4-22 Temmuz tarihleri arasında meydana gelen 61 orman yangınıyla ilgili olarak içişleri bakanlığının sosyal medya hesabında şu açıklama yapıldı:
Yangınlarla ilgili 23 şüphelinin gözaltına alındığı, 4 kişinin tutuklandığı ve 19 kişi hakkında ise adli kontrol kararı alındığı açıklandı.

Yangınların; ülkenin doğasına, endemik bitki örtüsüne, hayvan popülasyonuna ve bio çeşitliliğe verdiği zararın ötesinde neden olduğu can ve mal kaybı, her yıl artarak devam ediyor.
Peki bütün bunların sebebi nedir diye sorulduğunda ise cevaplanması gereken birçok soru rafta öylece duruyor.
Nitekim bu yangınların çıkışında, insan unsuru ne ölçüde etkili cevabı aranırken, kasıt var mı? Yok mu? sıkça sorulan soruların başında geliyor.
Devamında doğal sebeplerden çıkan yangınların oranı,
Tarımsal faaliyetler sırasında oluşan yangınlar,
Kaza sonucu çıkan yangınlar
Gerilim hatları kaynaklı oluşan yangınlar,
Piknik ateşi, doğadaki kırık cam parçaları veya atılan bir izmarit’in sebep olduğu yangınların yanında yerleşim yerlerinde ani ve sert rüzgarın neden olduğu yangınların oranları ve oluşturduğu zararlar en çok merak edilen konulardır.

Her sene sebepleri belli, sonuçları hayal kırıklığı yaratan bu yangınların oluşmasında ciddi zafiyetler olduğu su götürmez bir gerçektir.

Son 88 yılda, (1937-2025) Türkiye’de toplam 126 bin 268 orman yangını çıkarken, 1 milyon 907 bin 265 hektar alan yandı. Bu süreçte yıllık ortalama yangın sayısı 1435 iken, son 10 yılda (2015-2024) bu ortalama 2732’ye yükselmiştir.

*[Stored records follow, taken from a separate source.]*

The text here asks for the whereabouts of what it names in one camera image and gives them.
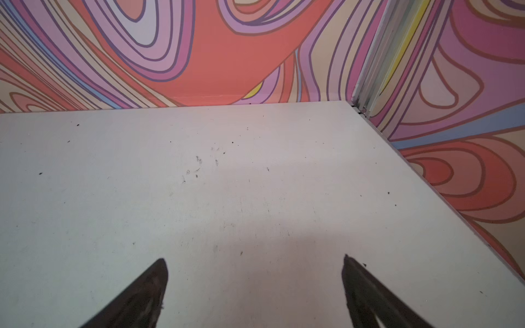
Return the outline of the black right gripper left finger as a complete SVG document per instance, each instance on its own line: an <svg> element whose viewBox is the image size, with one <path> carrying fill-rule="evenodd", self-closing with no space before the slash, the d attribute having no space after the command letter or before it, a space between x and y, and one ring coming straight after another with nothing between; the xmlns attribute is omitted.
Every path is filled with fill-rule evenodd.
<svg viewBox="0 0 525 328"><path fill-rule="evenodd" d="M167 284L168 267L160 258L83 327L156 327Z"/></svg>

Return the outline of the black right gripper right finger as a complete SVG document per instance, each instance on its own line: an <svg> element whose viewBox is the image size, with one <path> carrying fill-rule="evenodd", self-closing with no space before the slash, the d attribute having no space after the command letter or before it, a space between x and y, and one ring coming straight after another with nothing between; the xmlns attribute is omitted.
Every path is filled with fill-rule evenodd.
<svg viewBox="0 0 525 328"><path fill-rule="evenodd" d="M430 327L356 259L345 255L342 268L347 309L354 327Z"/></svg>

Orman yangınlarında, gelişen teknoloji ve müdahale araçlarının çeşitlenmesine rağmen, yangın sayısı ve yanan alanların artış göstermiş olması büyük bir talihsizliktir.
Oysa bu denli önemli bir konunun eğitimi ilkokuldan başlanmalı.
Köylüsü kentlisi toplumun her kesimine önleyici tedbirler konusunda kapsamlı bilgi verilmeli.
Hava ve kara araçlarının sayısı arttırılmalı.
Liyakatli kadrolarla, sahada görevli elemanlara daha etkin eğitim ve olanaklar sağlanarak, yangına müdahalede olumlu sonuçlar alınmalı.

Aksi takdirde, yazın şu kavurucu sıcağında, oksijen deposu ormanlarımızı bir bir kaydederken,
İklim ve çevre felaketlerine yol açacak olan daha büyük afetlere de açık hale gelmekteyiz.
Ülkemizde eksik olan tedbir mevzusunu artık ciddiye alarak yarınların kaybolmaması adına yerinden adımlar atarak önlemler alınmalı.
En önemlisi İktidar bu işi ciddiye almalı.
Çözüm belli, zamanında önlem ve eğitim tek çaredir.
Bu çare dikkate alınmadıkça, ne yangın biter nede dertler.